Itsukushima (厳島) is an island in the western part of the Inland Sea of Japan, located in the northwest of Hiroshima Bay. It is popularly known as Miyajima (宮島), which in Japanese means "Shrine Island". The island is one of Hayashi Gahō's Three Views of Japan specified in 1643. Itsukushima is part of the city of Hatsukaichi in Hiroshima Prefecture. The island was part of the former town of Miyajima before the 2005 merger with Hatsukaichi.

Itsukushima is famous for the Itsukushima Shrine, a UNESCO World Heritage Site. The shrine was considered a sacred site for a long time, it is possible that locals built a simple shrine on the site before the complex was built in 593 AD. In 1168 AD, Taira no Kiyomori, a warrior-courtier, greatly contributed to giving the shrine its current form. In the 16th century, Toyotomi Hideyoshi, a famed Japanese warlord, built a large building, the Senjō-kaku, on a hill above the shrine.

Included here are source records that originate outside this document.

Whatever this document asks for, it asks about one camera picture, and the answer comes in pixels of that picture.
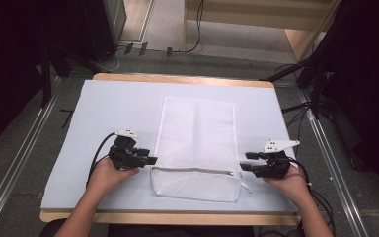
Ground metal floor rail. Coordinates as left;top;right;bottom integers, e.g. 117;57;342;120
0;76;62;235
296;88;370;237

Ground white floor cable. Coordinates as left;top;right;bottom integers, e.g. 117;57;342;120
102;46;126;73

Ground person's left hand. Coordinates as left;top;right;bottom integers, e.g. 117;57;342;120
86;157;140;202

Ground wooden table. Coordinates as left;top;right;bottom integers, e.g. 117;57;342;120
38;72;302;227

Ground person's right hand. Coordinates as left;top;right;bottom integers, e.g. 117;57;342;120
262;163;311;202

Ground wooden shelf unit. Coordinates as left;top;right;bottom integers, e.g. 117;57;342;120
182;0;343;63

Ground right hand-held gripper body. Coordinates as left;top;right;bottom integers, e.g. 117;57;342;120
254;139;301;180

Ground white mesh laundry bag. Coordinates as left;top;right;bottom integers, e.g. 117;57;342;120
149;96;253;203

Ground person's dark clothing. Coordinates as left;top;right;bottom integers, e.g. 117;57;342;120
106;224;256;237

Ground black floor cables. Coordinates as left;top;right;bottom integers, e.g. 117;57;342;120
280;101;313;156

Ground black metal stand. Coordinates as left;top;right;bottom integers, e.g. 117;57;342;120
39;44;80;109
259;48;332;120

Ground black cabinet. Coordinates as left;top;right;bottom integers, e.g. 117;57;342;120
81;0;128;64

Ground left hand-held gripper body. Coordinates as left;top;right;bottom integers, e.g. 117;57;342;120
108;128;140;171

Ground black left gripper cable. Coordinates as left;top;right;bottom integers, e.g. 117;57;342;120
85;131;117;190

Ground black hanging cable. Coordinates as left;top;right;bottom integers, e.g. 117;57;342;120
177;0;205;54

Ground light blue table mat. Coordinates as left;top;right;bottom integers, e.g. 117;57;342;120
40;79;300;213

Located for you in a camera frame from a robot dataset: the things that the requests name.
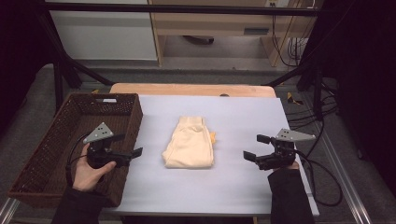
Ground hanging black cables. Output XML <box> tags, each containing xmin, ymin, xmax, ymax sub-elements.
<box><xmin>271</xmin><ymin>14</ymin><xmax>310</xmax><ymax>67</ymax></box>

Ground black metal frame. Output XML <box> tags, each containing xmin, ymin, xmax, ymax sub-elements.
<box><xmin>36</xmin><ymin>1</ymin><xmax>325</xmax><ymax>122</ymax></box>

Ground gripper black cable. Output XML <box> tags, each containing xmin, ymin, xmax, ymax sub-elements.
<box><xmin>64</xmin><ymin>133</ymin><xmax>92</xmax><ymax>189</ymax></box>
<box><xmin>293</xmin><ymin>148</ymin><xmax>344</xmax><ymax>207</ymax></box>

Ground cream pants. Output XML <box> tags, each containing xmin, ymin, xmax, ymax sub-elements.
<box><xmin>161</xmin><ymin>115</ymin><xmax>217</xmax><ymax>170</ymax></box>

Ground light wooden desk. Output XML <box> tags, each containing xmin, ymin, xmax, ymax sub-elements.
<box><xmin>147</xmin><ymin>0</ymin><xmax>316</xmax><ymax>68</ymax></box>

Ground person's right hand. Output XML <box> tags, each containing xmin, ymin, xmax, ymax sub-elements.
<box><xmin>273</xmin><ymin>161</ymin><xmax>301</xmax><ymax>172</ymax></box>

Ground dark curtain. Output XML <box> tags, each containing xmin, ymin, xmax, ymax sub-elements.
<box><xmin>0</xmin><ymin>0</ymin><xmax>59</xmax><ymax>134</ymax></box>
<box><xmin>306</xmin><ymin>0</ymin><xmax>396</xmax><ymax>190</ymax></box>

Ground white table cover sheet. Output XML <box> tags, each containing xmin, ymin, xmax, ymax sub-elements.
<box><xmin>102</xmin><ymin>94</ymin><xmax>320</xmax><ymax>217</ymax></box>

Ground wooden table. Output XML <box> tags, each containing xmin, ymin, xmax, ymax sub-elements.
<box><xmin>108</xmin><ymin>82</ymin><xmax>277</xmax><ymax>98</ymax></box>

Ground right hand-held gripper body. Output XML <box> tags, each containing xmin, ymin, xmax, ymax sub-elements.
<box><xmin>255</xmin><ymin>128</ymin><xmax>317</xmax><ymax>172</ymax></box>

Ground person's left hand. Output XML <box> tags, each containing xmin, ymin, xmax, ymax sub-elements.
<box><xmin>72</xmin><ymin>143</ymin><xmax>117</xmax><ymax>192</ymax></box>

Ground aluminium rail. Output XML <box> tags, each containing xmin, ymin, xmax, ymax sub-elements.
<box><xmin>0</xmin><ymin>197</ymin><xmax>21</xmax><ymax>224</ymax></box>
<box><xmin>306</xmin><ymin>122</ymin><xmax>376</xmax><ymax>224</ymax></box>

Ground brown wicker basket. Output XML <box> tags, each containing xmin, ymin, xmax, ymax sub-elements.
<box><xmin>7</xmin><ymin>91</ymin><xmax>145</xmax><ymax>209</ymax></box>

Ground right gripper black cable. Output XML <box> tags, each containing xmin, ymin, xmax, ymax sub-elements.
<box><xmin>293</xmin><ymin>148</ymin><xmax>344</xmax><ymax>207</ymax></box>

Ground black floor cables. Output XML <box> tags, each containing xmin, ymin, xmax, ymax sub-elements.
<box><xmin>288</xmin><ymin>78</ymin><xmax>340</xmax><ymax>133</ymax></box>

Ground yellow black floor tape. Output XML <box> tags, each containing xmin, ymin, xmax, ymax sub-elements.
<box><xmin>286</xmin><ymin>91</ymin><xmax>304</xmax><ymax>106</ymax></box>

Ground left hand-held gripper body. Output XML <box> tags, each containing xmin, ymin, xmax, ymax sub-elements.
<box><xmin>82</xmin><ymin>121</ymin><xmax>133</xmax><ymax>170</ymax></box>

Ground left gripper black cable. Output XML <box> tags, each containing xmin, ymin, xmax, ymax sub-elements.
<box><xmin>64</xmin><ymin>133</ymin><xmax>92</xmax><ymax>189</ymax></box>

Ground white cabinet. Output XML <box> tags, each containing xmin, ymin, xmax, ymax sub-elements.
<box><xmin>45</xmin><ymin>0</ymin><xmax>159</xmax><ymax>62</ymax></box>

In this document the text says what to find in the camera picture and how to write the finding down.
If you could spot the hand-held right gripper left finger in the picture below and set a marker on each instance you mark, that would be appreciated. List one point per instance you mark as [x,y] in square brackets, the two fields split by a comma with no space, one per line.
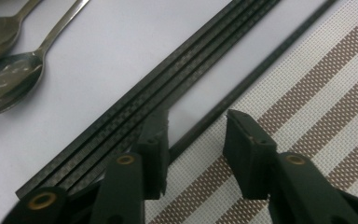
[155,161]

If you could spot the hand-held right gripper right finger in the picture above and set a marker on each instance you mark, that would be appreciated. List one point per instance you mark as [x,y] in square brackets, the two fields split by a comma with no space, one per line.
[250,161]

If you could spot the brown striped placemat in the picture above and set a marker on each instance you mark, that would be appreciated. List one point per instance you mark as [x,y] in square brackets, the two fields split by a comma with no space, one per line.
[307,93]

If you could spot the row of black chopsticks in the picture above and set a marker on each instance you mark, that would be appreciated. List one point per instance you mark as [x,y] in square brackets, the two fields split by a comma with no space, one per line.
[143,102]

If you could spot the single black chopstick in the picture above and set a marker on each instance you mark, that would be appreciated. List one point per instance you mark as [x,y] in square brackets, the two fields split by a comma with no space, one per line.
[261,69]

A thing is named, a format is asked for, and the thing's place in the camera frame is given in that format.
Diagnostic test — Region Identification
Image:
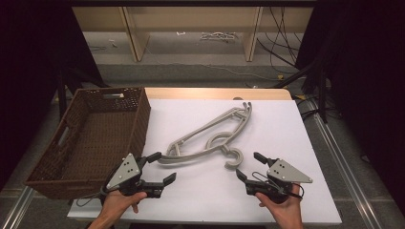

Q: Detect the light wooden furniture frame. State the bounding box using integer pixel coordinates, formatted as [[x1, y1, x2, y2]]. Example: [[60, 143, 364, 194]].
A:
[[72, 6, 314, 63]]

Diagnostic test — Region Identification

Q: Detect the person's left hand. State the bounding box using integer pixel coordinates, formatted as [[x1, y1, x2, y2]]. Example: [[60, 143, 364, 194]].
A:
[[100, 190, 148, 221]]

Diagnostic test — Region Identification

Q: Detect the white table cover sheet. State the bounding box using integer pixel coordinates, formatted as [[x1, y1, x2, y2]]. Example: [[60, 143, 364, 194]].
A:
[[67, 98, 343, 227]]

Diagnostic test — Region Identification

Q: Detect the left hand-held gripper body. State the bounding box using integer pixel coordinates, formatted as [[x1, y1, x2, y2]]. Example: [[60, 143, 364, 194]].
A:
[[104, 153, 165, 198]]

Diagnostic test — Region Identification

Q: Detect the dark curtain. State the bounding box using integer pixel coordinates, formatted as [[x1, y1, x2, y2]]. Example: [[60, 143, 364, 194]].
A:
[[295, 0, 405, 204], [0, 0, 106, 192]]

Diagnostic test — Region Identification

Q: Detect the black metal stand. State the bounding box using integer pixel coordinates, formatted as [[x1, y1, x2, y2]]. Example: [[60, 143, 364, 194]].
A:
[[273, 60, 329, 123], [56, 68, 109, 120]]

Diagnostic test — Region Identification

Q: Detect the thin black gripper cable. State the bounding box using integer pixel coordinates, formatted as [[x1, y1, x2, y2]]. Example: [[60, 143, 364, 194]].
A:
[[251, 171, 306, 200]]

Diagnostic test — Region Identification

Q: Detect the person's right hand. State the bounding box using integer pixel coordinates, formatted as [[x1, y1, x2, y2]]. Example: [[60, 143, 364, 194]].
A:
[[254, 182, 304, 221]]

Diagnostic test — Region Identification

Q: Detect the brown woven basket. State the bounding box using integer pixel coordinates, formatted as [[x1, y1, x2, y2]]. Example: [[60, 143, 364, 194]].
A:
[[24, 87, 152, 200]]

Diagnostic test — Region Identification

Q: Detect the black floor cable bundle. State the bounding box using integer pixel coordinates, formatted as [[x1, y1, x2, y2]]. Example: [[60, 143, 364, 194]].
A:
[[257, 6, 304, 70]]

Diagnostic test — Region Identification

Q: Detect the white floor cable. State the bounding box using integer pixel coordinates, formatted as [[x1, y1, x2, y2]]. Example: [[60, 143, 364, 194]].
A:
[[144, 47, 278, 82]]

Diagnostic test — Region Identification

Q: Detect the metal floor rail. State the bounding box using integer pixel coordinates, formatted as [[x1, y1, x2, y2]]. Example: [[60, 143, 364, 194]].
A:
[[0, 185, 36, 229], [305, 98, 383, 229]]

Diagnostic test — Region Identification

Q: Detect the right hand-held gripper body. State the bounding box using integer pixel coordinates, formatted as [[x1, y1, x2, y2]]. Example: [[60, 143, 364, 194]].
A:
[[245, 157, 314, 205]]

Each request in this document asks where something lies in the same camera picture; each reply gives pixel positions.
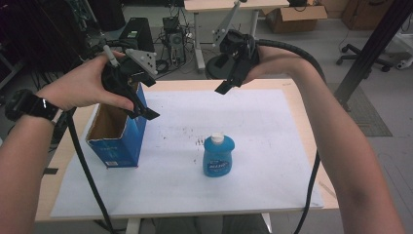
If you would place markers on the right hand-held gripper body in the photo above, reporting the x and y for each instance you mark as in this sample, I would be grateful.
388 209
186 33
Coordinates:
240 47

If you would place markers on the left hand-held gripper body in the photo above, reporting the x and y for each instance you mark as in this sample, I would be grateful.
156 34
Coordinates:
118 76

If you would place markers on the person's right hand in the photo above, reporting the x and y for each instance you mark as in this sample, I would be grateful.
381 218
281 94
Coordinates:
276 61

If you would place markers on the person's left hand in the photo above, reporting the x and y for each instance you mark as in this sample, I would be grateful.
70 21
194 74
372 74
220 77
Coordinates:
81 86

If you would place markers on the round black stand base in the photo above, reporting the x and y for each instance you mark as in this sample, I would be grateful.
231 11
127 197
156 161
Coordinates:
216 66

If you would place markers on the open blue cardboard box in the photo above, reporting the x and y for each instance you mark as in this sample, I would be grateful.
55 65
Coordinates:
126 143

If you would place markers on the black computer case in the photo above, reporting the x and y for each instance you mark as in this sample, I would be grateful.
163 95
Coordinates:
138 34

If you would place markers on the light wooden desk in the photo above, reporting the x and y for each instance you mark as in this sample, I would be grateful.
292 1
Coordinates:
220 5

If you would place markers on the grey computer tower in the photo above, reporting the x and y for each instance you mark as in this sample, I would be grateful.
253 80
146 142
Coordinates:
176 44

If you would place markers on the white table sheet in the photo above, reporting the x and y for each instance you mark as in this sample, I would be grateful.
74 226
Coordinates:
253 130

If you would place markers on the open brown cardboard box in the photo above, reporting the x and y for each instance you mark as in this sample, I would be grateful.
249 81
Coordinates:
293 21

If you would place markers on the blue dish soap bottle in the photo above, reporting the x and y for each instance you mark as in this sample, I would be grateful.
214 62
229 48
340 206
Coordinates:
218 159

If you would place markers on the black wristwatch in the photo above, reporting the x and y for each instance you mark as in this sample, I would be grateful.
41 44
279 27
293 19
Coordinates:
29 105

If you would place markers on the black curtain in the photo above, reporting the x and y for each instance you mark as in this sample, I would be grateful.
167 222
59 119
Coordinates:
35 29

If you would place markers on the black office chair base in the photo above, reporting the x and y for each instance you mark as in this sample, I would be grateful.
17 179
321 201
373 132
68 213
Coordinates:
360 58

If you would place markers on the closed brown cardboard box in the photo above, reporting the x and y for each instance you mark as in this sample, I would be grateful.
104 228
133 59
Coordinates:
360 14

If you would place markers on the black metal stand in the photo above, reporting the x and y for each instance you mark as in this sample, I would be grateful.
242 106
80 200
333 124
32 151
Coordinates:
370 52

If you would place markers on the grey floor mat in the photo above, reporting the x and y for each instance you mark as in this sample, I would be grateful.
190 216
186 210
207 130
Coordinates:
367 113

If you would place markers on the white device on floor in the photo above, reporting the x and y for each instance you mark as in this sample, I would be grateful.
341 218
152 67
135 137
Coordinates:
405 63

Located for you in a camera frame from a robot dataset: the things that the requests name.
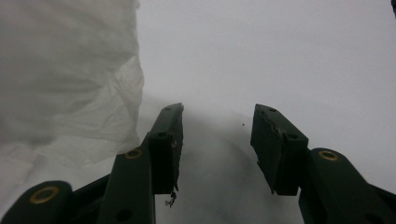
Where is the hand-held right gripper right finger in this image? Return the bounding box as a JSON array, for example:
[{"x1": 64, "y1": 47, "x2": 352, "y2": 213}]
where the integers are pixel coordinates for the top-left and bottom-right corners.
[{"x1": 249, "y1": 103, "x2": 309, "y2": 197}]

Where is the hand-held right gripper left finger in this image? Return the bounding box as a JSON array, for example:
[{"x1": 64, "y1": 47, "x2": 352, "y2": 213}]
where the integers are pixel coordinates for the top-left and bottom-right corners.
[{"x1": 147, "y1": 103, "x2": 185, "y2": 196}]

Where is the clear plastic bag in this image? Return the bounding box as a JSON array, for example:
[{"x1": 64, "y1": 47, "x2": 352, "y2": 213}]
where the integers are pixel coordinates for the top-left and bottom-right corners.
[{"x1": 0, "y1": 0, "x2": 146, "y2": 206}]

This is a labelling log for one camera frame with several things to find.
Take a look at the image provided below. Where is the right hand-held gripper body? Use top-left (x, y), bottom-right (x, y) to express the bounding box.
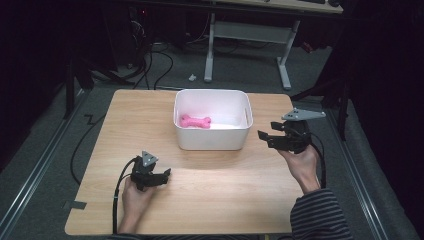
top-left (266, 107), bottom-right (327, 155)

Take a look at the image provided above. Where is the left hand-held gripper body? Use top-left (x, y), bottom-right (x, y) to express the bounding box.
top-left (130, 150), bottom-right (160, 192)

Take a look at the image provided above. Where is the white plastic storage box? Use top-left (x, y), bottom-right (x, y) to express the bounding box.
top-left (173, 88), bottom-right (254, 151)

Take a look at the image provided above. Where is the pink bone toy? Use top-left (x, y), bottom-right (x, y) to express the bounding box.
top-left (179, 114), bottom-right (213, 130)

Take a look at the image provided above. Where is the person's left hand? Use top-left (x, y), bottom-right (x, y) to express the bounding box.
top-left (121, 181), bottom-right (158, 222)

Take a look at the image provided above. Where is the person's right hand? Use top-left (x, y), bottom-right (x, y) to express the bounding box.
top-left (277, 144), bottom-right (322, 195)

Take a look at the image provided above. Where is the black metal stand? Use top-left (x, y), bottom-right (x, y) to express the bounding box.
top-left (63, 58), bottom-right (136, 120)
top-left (290, 74), bottom-right (353, 142)

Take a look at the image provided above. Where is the desk with white metal legs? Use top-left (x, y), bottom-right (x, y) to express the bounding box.
top-left (203, 0), bottom-right (344, 91)

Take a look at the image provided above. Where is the dark computer tower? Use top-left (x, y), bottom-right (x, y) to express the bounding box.
top-left (128, 5), bottom-right (155, 69)

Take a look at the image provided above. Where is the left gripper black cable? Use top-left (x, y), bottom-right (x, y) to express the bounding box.
top-left (112, 157), bottom-right (138, 235)

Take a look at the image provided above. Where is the thin black floor cable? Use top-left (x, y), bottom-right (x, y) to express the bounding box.
top-left (69, 114), bottom-right (107, 186)

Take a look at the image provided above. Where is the metal floor rail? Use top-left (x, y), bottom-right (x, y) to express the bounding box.
top-left (0, 89), bottom-right (88, 240)
top-left (324, 107), bottom-right (391, 240)

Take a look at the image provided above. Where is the bundle of black floor cables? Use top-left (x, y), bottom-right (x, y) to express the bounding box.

Itsukushima has a number of temples, including Toyokuni Shrine with a five-storied pagoda, and Daiganji Temple - one of the three most famous Benzaiten temples of Japan. The island is also famous for its upper hill side cherry blossoms and maple leaf autumn foliage.

The island of Itsukushima, including the waters around it (part of Seto Inland Sea), lies within Setonaikai National Park. This sea is affected by strong tides. At low tide, the bottom of the sea is exposed past the island's torii. At high tide, the sea covers all the previously exposed seabed mud and fills areas underneath the shrine boardwalk.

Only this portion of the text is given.